KISO (96.1 MHz, "96.1 KISS-FM") is a Top 40 (CHR) FM radio station in Omaha, Nebraska owned by iHeartMedia. KISO is licensed by the U.S. Federal Communications Commission (FCC) to broadcast in the HD (hybrid) format. KISO's studios are located near North 50th Street and Underwood Avenue in Midtown Omaha, while its transmitter is located at North 72nd Street and Crown Point at the Omaha master antenna farm.

History

KCOM, KICN, KOIL-FM and KEFM
96.1 had a rocky history, but was successful in Omaha radio for nearly two decades, before it joined the Clear Channel group.  Beginning in Council Bluffs, 96.1 made its biggest splash across the river.
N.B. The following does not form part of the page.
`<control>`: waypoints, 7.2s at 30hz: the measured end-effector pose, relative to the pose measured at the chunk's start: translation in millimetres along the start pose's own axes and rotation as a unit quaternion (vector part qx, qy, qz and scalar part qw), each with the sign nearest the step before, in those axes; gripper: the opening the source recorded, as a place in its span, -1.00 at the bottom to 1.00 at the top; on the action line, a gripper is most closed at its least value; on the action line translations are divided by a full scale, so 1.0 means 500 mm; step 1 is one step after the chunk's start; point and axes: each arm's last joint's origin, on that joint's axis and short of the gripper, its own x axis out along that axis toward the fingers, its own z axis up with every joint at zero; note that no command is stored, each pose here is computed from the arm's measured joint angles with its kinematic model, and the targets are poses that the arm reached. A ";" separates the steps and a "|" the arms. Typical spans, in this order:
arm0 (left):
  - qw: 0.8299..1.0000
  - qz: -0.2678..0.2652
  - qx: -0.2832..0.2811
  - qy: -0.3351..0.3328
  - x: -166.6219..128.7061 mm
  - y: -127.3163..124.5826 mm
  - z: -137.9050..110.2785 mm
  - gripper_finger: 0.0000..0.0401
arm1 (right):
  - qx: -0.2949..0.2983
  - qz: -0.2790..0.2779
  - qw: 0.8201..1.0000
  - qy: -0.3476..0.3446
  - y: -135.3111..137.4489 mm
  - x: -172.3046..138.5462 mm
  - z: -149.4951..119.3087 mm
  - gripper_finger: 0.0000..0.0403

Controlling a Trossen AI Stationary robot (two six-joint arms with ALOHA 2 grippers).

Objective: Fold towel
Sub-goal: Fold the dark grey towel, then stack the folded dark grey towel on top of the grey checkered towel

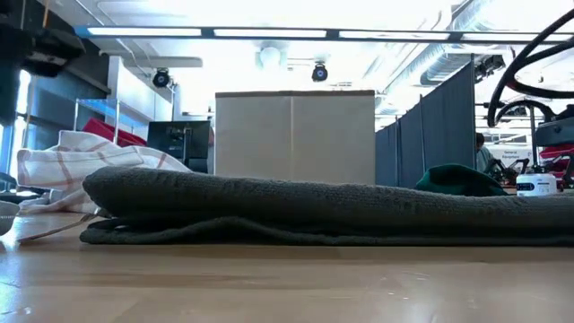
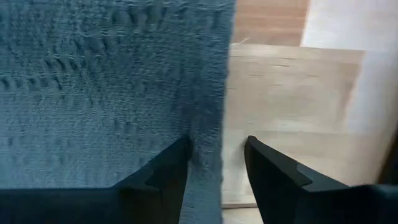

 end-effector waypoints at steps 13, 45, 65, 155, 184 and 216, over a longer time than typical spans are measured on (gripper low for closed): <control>0.980 0.109 -0.025 -0.164 0.052 0.028 0.020 -0.82 | -0.045 -0.016 0.998 -0.029 0.017 -0.051 -0.008 -0.94; 0.975 0.057 -0.108 -0.183 0.306 0.051 -0.003 -0.46 | -0.161 0.303 0.936 -0.077 0.257 -0.242 -0.050 -0.94; 0.977 0.081 -0.081 -0.182 0.308 0.052 0.001 -0.46 | -0.167 0.454 0.871 -0.086 0.479 -0.089 0.018 -0.94; 0.959 0.021 -0.122 -0.253 0.203 0.066 0.071 -0.56 | -0.284 0.271 0.796 -0.460 0.398 -0.003 -0.134 -1.00; 0.962 -0.007 -0.102 -0.254 0.204 -0.038 0.046 -0.77 | -0.292 0.217 0.829 -0.425 0.414 0.028 -0.069 -1.00; 0.906 0.002 -0.312 -0.287 0.159 0.158 0.105 -0.77 | -0.455 0.306 0.734 -0.400 0.205 -0.200 -0.238 -1.00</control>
The change of city was made after a station known as KFAM had gone dark. (This was probably KFMX Council Bluffs which switched off in 1952. OmahaRadioHistory.com) In 1959, a station known as KCOM surfaced at 96.1 when a couple of hobbyist-types used the frequency to broadcast classical music, with an Omaha license. Their studios were in the Rorick Apartments with a tower on top of the building, where it remained through the Burden years until toppled in the 1980 storm.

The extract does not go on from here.